** What you need to do **
Return every line below as is, leaving out the pictures.

** Dataset extract **
--- START ---

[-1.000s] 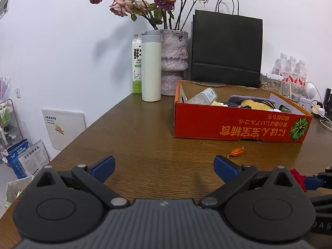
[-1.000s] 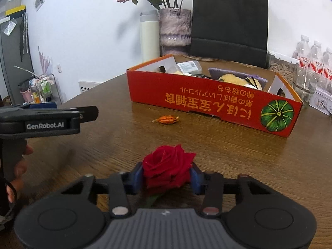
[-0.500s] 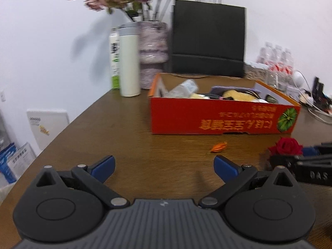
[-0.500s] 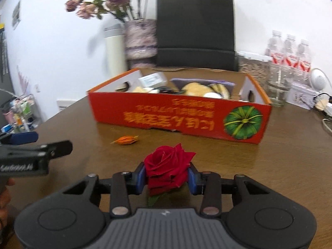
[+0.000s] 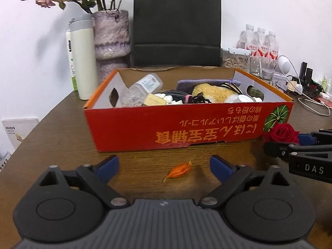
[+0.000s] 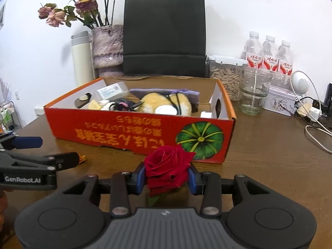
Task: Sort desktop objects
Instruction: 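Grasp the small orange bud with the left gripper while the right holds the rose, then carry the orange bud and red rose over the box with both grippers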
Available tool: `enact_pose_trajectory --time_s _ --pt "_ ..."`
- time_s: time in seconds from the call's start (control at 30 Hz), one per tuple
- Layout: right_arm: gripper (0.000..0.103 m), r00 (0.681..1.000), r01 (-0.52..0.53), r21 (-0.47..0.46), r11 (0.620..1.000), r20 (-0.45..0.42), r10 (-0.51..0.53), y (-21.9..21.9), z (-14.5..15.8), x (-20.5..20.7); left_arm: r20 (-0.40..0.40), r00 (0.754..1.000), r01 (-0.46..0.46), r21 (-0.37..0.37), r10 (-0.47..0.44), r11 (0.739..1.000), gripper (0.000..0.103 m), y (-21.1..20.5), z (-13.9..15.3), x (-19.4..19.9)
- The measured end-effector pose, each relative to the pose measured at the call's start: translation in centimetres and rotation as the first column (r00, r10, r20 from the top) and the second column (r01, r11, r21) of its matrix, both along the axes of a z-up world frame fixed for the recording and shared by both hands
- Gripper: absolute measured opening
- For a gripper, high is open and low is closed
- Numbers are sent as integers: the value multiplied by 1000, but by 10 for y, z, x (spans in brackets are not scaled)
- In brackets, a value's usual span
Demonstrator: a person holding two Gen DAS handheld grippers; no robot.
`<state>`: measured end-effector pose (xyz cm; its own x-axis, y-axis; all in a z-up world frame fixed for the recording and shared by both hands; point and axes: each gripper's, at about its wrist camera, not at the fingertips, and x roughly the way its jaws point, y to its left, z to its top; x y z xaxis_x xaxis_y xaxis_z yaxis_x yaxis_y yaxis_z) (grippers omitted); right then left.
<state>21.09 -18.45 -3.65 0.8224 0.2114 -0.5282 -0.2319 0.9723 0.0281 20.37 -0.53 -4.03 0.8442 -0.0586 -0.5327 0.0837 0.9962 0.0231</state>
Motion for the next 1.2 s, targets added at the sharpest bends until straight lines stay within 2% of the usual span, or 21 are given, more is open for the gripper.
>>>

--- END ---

** Final answer **
[-1.000s] 
[-1.000s] 
[-0.500s] 
[-0.500s] 
[+0.000s] 
[+0.000s] 
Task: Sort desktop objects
Instruction: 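Grasp the small orange bud with the left gripper while the right holds the rose, then carry the orange bud and red rose over the box with both grippers
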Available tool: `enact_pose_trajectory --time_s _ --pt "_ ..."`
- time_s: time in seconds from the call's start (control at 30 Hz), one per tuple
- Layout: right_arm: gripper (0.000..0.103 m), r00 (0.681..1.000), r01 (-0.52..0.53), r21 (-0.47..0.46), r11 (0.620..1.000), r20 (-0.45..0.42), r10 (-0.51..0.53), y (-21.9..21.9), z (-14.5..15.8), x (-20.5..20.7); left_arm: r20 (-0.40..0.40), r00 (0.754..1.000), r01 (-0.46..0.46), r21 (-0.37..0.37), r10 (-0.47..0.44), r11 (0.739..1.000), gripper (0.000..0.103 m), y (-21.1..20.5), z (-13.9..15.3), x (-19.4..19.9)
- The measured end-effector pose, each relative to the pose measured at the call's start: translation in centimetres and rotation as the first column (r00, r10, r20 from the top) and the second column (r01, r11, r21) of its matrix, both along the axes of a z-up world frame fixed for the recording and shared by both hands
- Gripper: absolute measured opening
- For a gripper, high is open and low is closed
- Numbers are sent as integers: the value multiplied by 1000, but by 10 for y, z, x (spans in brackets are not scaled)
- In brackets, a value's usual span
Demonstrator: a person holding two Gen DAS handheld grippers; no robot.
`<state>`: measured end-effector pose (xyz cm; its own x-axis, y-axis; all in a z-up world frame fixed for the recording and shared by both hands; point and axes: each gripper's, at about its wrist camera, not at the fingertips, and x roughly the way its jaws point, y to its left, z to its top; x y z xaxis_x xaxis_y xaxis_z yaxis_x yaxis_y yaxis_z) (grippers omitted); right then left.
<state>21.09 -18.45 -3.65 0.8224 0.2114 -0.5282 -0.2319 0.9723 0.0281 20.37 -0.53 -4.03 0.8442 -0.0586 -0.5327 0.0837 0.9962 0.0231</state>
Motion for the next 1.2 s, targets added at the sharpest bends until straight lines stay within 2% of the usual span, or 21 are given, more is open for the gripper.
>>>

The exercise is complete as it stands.